O depoimento de Marli Peme Arara, professora da aldeia Iterap, Terra Indígena (TI) Igarapé Lourdes, localizada em JI-Paraná (RO), retrata a preocupação e a vulnerabilidade dos povos indígenas diante do cenário de ataques à Região Amazônica. Marcada por altos índices de desmatamento nos últimos anos, a Amazônia vem sofrendo com severas queimadas que ganharam repercussão internacional no último mês.

Dados do Instituto Nacional de Pesquisas Espaciais (INPE) revelaram que o desmatamento na Amazônia Legal, até o mês de julho deste ano, foi 278% maior do que o registrado no mesmo período do ano anterior. Após desmatar, é preciso limpar o terreno com fogo – gerando, assim, as queimadas. Além da prática, no dia 10 de agosto, um grupo de ruralistas da Região Amazônica decretou o “Dia do Fogo”, coordenando a queima de pasto em áreas em processo de desmate próximo às margens da BR-163, na região de Altamira, no Pará, o que corroborou para o aumento dos focos de incêndio.

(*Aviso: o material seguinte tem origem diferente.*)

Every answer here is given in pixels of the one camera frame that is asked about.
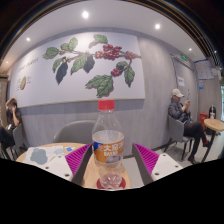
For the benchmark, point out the round wooden side table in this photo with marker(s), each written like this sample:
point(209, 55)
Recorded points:
point(215, 125)

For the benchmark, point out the clear red-capped drink bottle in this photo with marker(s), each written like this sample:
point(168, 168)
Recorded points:
point(108, 150)

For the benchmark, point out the round ceiling lights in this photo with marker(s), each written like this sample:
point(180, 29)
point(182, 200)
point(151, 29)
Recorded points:
point(85, 14)

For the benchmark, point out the green exit sign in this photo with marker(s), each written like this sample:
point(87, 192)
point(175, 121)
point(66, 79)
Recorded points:
point(183, 57)

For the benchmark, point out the person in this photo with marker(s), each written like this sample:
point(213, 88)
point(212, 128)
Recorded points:
point(180, 113)
point(10, 123)

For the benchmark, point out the white notice board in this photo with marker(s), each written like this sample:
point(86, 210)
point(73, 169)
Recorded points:
point(204, 69)

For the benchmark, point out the dark tall bottle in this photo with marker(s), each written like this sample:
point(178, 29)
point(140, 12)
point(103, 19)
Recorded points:
point(212, 109)

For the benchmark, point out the grey door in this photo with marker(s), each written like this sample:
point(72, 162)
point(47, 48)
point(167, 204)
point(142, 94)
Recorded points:
point(186, 73)

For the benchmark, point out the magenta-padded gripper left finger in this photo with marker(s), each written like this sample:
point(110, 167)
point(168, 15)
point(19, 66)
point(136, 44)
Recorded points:
point(56, 168)

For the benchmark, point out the grey shell chair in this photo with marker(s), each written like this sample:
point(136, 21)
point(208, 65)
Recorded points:
point(75, 131)

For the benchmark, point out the coffee plant wall mural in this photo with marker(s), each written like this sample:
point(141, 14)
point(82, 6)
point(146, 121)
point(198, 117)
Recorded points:
point(40, 83)

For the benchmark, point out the red bin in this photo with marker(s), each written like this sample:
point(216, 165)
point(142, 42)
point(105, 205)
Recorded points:
point(203, 120)

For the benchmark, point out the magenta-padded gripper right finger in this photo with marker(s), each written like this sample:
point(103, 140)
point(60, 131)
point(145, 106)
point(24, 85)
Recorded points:
point(165, 165)

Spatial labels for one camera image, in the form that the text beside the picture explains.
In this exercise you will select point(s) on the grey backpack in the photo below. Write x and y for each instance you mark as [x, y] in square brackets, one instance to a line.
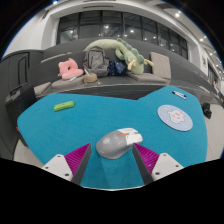
[95, 61]

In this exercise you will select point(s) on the dark blue bag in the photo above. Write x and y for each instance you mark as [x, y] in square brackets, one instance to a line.
[116, 68]

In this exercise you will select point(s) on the pink plush toy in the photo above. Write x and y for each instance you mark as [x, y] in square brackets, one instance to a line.
[68, 69]

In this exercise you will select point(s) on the beige square cushion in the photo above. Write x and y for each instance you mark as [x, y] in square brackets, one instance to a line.
[161, 65]

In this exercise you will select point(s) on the grey and white computer mouse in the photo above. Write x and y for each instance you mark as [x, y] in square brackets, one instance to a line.
[115, 144]

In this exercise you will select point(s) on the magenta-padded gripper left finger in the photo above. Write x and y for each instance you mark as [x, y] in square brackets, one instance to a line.
[60, 165]

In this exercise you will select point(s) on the black suitcase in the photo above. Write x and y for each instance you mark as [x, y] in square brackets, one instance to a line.
[20, 101]

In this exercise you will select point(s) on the grey round seat cushion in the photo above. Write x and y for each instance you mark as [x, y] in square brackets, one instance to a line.
[65, 82]

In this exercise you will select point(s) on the dark glass window wall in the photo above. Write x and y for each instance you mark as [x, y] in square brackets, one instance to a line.
[90, 30]

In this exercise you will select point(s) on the round light blue mouse pad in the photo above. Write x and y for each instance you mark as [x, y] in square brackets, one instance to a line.
[175, 117]

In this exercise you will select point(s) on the green dragon plush toy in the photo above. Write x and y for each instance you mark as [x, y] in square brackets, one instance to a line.
[128, 55]

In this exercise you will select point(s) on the grey flat seat cushion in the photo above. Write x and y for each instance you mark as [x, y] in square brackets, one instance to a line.
[148, 78]

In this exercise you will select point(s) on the white marker with black cap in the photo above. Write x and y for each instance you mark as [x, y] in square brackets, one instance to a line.
[178, 95]

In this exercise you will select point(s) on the light grey seat cushion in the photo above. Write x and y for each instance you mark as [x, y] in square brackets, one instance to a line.
[42, 88]

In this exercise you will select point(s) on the green oblong case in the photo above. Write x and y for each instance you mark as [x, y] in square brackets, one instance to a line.
[64, 106]

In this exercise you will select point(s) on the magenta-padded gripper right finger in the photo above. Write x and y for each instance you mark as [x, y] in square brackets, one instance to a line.
[165, 165]

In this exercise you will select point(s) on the tan round basket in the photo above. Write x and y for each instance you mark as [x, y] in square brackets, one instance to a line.
[90, 78]

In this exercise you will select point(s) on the ceiling spot lights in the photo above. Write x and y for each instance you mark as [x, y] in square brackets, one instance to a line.
[177, 14]

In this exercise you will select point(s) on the small black bag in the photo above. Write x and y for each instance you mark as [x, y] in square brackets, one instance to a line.
[207, 110]

Queimadas chegam às Terras Indígenas

Xãnupa Apurinã, da TI Camicuã, localizada em Boca do Acre (AM), confirma que, mesmo com a legislação vigente e a fiscalização, a cultura das queimadas para pasto, roçados ou até queima de lixo é frequente na região norte do país, principalmente nessa época do ano. Para ela, no entanto, a prática, esse ano, parece ter aumentado devido às questões políticas. Ela lamenta que o fato tenha apenas ganhado repercussão agora. “Queimadas acidentais ou criminosas, só agora as pessoas estão tomando consciência de um problema que combatemos todos os anos. Foi preciso a fumaça chegar no sul para o povo (re)lembrar que precisamos proteger nossas florestas”, disse.

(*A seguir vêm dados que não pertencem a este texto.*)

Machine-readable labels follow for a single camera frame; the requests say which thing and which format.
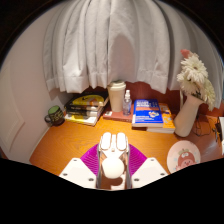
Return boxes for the black cable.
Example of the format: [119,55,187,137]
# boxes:
[193,113,219,138]

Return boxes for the red-brown book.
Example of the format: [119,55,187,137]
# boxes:
[102,106,135,123]

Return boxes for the white and yellow book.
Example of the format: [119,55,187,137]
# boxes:
[64,111,104,127]

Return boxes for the orange book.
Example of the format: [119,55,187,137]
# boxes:
[146,103,176,134]

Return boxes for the pink round mouse pad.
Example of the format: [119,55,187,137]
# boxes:
[166,139,202,174]

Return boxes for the cream lidded tumbler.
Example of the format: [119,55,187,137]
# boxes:
[106,79,127,113]

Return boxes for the white computer mouse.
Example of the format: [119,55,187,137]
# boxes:
[99,131,130,190]

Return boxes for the dark book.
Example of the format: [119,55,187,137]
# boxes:
[64,103,105,118]

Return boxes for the blue book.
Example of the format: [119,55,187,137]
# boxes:
[131,98,165,128]

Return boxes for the dark green mug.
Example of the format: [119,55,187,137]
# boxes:
[44,105,66,127]

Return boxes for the white ceramic vase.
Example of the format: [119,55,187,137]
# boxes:
[173,94,205,138]

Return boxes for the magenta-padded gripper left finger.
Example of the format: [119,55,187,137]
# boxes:
[59,143,101,190]

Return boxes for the yellow and black book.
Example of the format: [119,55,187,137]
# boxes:
[68,93,110,108]

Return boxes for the clear spray bottle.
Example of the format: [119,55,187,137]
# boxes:
[122,89,133,116]

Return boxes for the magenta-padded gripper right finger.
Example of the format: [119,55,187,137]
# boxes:
[125,143,169,190]

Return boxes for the white flower bouquet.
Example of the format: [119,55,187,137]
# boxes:
[176,49,217,112]

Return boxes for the white curtain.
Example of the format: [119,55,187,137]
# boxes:
[42,0,224,109]

Em agosto, os incêndios na Amazônia queimaram 29.944 km² do bioma, uma área quatro vezes maior do que a registrada no mesmo mês em 2018, quando foi registrada a queima de 6.048 km² pelo INPE. Dados do instituto mostraram ainda que, entre janeiro e 19 de agosto deste ano, o Brasil registrou um aumento de 83% das queimadas em relação ao mesmo período de 2018, contabilizando mais de 72 mil focos de incêndios. Além das consequências imediatas desses números, como a densa e permanente fumaça que encobriu, por vários dias, parte das cidades dos estados do Amazonas, Mato Grosso e Rondônia, dentre outros, afetando a qualidade do ar, os incêndios causam a perda da flora e da fauna da região.

A professora e liderança indígena de Guarajá Mirim (RO), Maria Eva Canoé, lembra ainda que as queimadas causam um dano incalculável aos povos indígenas, atentando contra suas vidas e seus direitos, pois “sem terra, sem água potável e sem a floresta não podemos viver com dignidade”. Por isso, considera que essa é uma prática criminosa e que as pessoas culpadas devem ser punidas. “Não somos nós, povos indígenas, que estamos destruindo a nossa Amazônia e a nossa Rondônia, porque não somos nós que tocamos fogo. As pessoas que falam tanto de progresso devem criam um progresso sem destruir. Um progresso que tenha vida e essa vida seja para todos e não para meia dúzia que detém o poder”, ressaltou.

Levantamento do Instituto Socioambiental (ISA) mostrou que, ao todo, houve 3.553 focos de calor em 148 Terras Indígenas (TI’s) da Amazônia de 20 de julho a 20 de agosto deste ano. As dez mais afetadas pelos incêndios estão no Mato Grosso, Pará e Tocantins.

Governo rechaça dados

O presidente Jair Bolsonaro (PSL) questionou a veracidade dos dados do INPE sobre o aumento do desmatamento na Região Amazônica assim que os primeiros alertas foram emitidos e afirmou que os números prejudicariam a imagem do país. O episódio culminou na exoneração do então diretor Ricardo Galvão. Com a política ambiental do governo brasileiro, países como a Alemanha e a Noruega chegaram a suspender repasses para ações ambientais no Brasil.

Francisco Ferreira Apurinã, da TI Katipari Mamuria, município de Pauini (AM), acredita que os ataques à Amazônia são encorajados pelo governo atual, por estar focado nas questões do agronegócio e ver a região como uma fonte de exploração. “Hoje a gente tem um governo que, infelizmente, incentiva o desmatamento na Amazônia. Pensa no lucro, no acúmulo de bens e de recursos e não no que a Amazônia ou a mata tem a nos oferecer, que é muito mais do que isso. Não se preocupa com o bem estar das pessoas que ali moram e utilizam a mata como fonte de sobrevivência da sua família, do seu povo”, reiterou. Para ele, é preciso que todas e todos se unam para salvar o que ainda resta da Amazônia, fazendo um trabalho de conscientização ao não desmatamento em parceria com as Organizações não Governamentais (ONG’s).

Logo que começou a repercussão negativa em torno das queimadas, Bolsonaro chegou a insinuar que ONG’S com atuação na proteção ambiental estariam envolvidas nos incêndios ilegais, criminalizando as organizações da sociedade civil. O COMIN, juntamente de outras 17 ONG’s do país, assinou nota da Abong – Organizações em Defesa dos Direitos e Bens Comuns, repudiando as declarações do presidente.